谷川「そうです。テクノロジーにおけるつくり手たちとの関係が生まれ、可能性を感じたことがやりたいと思った一番の理由です。あと、僕は海外でも仕事をするケースがあるんですが、海外では日本で作れないようなスケールのものもルールが違うので実現できることがある。それを東京で自分の周りにいるみんなに見てもらいたいというシンプルな気持ちがそもそもの種です。同時に、僕らが世界に評価されるために海外に行くことは多いけれど、世界に評価されるために日本に呼ぶという仕組みが極めて少ないとも思っていて。そこで海外メディアも含めて多くの人たちを日本に呼ぶことをできないかと考えた時に、毎年4月にミラノで開催されるミラノサローネが浮かんだんです。そこには想像できないほど多くのプレス関係者が集まるんですが、そういったことは東京では出来ないのだろうか。なにか手立てはないのだろうか。それで今から3年前に小さなスケールでMATをスタートさせたんです。

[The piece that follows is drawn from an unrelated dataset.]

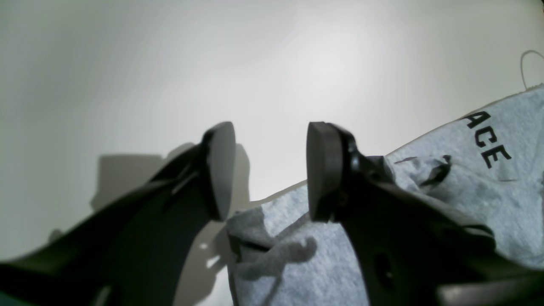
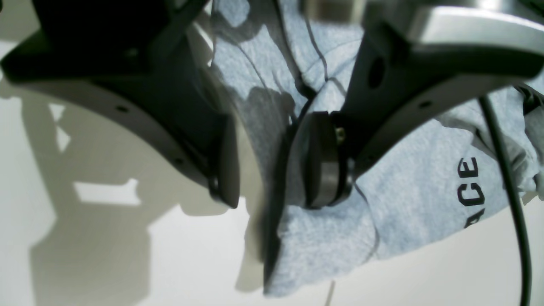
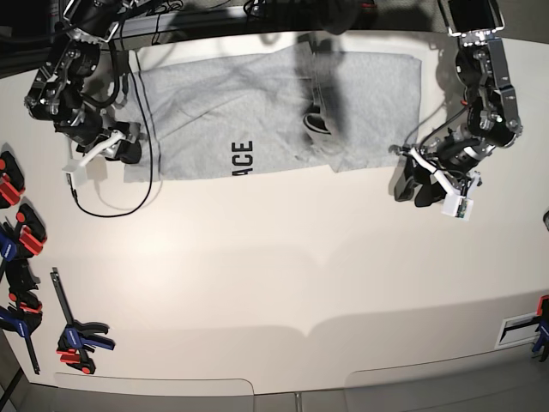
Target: Fold the T-shirt properly
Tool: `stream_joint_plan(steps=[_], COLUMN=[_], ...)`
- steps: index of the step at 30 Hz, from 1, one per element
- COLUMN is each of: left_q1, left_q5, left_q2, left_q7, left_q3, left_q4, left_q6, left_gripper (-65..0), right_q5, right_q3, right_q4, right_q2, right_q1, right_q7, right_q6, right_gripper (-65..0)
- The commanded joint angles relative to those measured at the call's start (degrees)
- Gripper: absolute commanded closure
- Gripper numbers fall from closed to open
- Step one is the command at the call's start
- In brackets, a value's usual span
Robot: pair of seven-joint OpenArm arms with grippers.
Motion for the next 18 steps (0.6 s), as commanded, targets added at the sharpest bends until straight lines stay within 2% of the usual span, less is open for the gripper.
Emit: stream_joint_plan(steps=[1,6,8,10,13,18], left_q1=[-0.76,-0.76,-0.76,-0.76,-0.76,-0.76], left_q5=[-0.94,-0.94,-0.92,-0.92,0.04,0.35], left_q2=[-0.61,-0.63,-0.63,-0.66,-0.81,-3.96], left_q7=[-1.18,-1.18,-1.18,-1.18,-1.16,-0.70], left_q3=[-0.33,-0.33,-0.33,-0.33,-0.33,-0.33], left_q4=[0.79,0.79,0.79,0.79,0.79,0.79], left_q6=[-0.37,-0.37,-0.37,-0.37,-0.35,0.02], left_gripper=[-25.5,-25.5,-25.4,-25.5,-25.4,-25.4], right_q5=[1.03,1.03,1.03,1.03,1.03,1.05], right_q3=[0.17,0.13,0.13,0.13,0.13,0.13], right_q4=[0.48,-0.66,-0.79,-0.79,-0.79,-0.79], right_q2=[0.09,-2.34,-2.56,-2.16,-1.73,-1.70], right_q1=[0.61,0.61,0.61,0.63,0.63,0.66], right_q7=[0.66,0.59,0.15,-0.66,-1.22,-1.31], right_q6=[0.48,0.50,0.50,0.48,0.48,0.48], right_gripper=[-25.7,-25.5,-23.1,-16.8,-1.2,0.0])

結果思った以上に手応えがあった。そこから年々規模を拡大し、今年はこうなればいいねと思い描いていた1つの形——東京全体を使ったイベントのフォーマットと言えるものが初めて形になったんだと思います。六本木ヒルズの52階にテーマ展のようなものがありつつも、周辺の様々な場所で、いろんなアーティストが領域にあったやり方で自分たちなりの発信をしている。これからはそういう人たちの活動や存在を、投資や援助してくれる領域の人たちのところにまで届かせる。かつ、青田買いまでできる会場づくりもするべきだと思っています。発信力も含め、世界と戦えるポテンシャルをもったマーケットなのだから、みんなの力で形にすることに協力してほしい。そういうことを考えていると最初に声をかけたのが齋藤さんだったんですよね」

――齋藤さんが初めてお話をお聞きになった時の感想は?

齋藤「そのお話を聞いたのは3年前ですね。既にメディア芸術祭は日本でも認知もあったし、海外からの評価が高かったんですが、やはり行政主導だと固さがある。最近のメディアアート作品は良くも悪くも文脈化されていないシームレスなものも増えたから、行政の固さでは受け入れが難しい部分もあるんです。見に来る人たちがお酒を飲んだりして楽しめる場がないのも気になっていました。これはよく日本にありがちな、すごくいい道を作ったのに、小さいトラップがあって結局ストップするというものの1つかなと。ミラノサローネのいいところは、役所みたいな固いところもフリーでお酒を振る舞って街中でパーティをやるし、便乗していろんなところが商売をするんです。家具屋がホットドッグを売るみたいな。それは本当に大事なことだと思うんですね。メディア芸術祭に来る人は数万人いるので、その時に裏チャンネルとしてMATをやって、2月の初旬もしくは中旬のあたりにその2つが中軸として東京を盛り上げていくと、他のところも色々便乗して盛り上げてくれるんじゃないかと。お話を聞いたとき、そういう全体像が谷川さんには見えていたので、僕もそういう場所があるというのはすごくいいなと。若い人たちが作品を発表する中でパーティがあるとか、いいじゃないですか」

谷川「ミラノサローネはすごくシンプルなんですよ。いろんな催事がこと細かに書かれているガイドブックが街中に配ってあるんです。メゾンの名前、展示日数、レセプションの日。グラスマークがついている日に行けば酒が飲めるし、エントランスフリーで入れるのか、インビテーションオンリーなのかもわかるんです。ミラノはブランドが来年度以降のプロトタイプを発表してたり、あるいはアーティストが自分でエキシビションやってメゾンにアイデアを売っていたりという、これからのことがわかる領域。同じ時期に、国際家具見本市がロー・フィエラミラノという巨大な展示場で開催されているんですが、そこはバイヤー向けの展示会があって、メゾンも出店しています。この2つのドメインをもって、まさに今年、そしてこれからというのものをみんなが占うという構造を時間をかけて確立されたんです。最初は家具だけだったのが、いまでは自動車、電気製品、コンピュータや通信機器など今となってはライフスタイルと呼ばれる全般に関わる巨大なイベントになった。みんながこの時期はミラノに行くんだと決めてスケジュールをずっと空けているわけです。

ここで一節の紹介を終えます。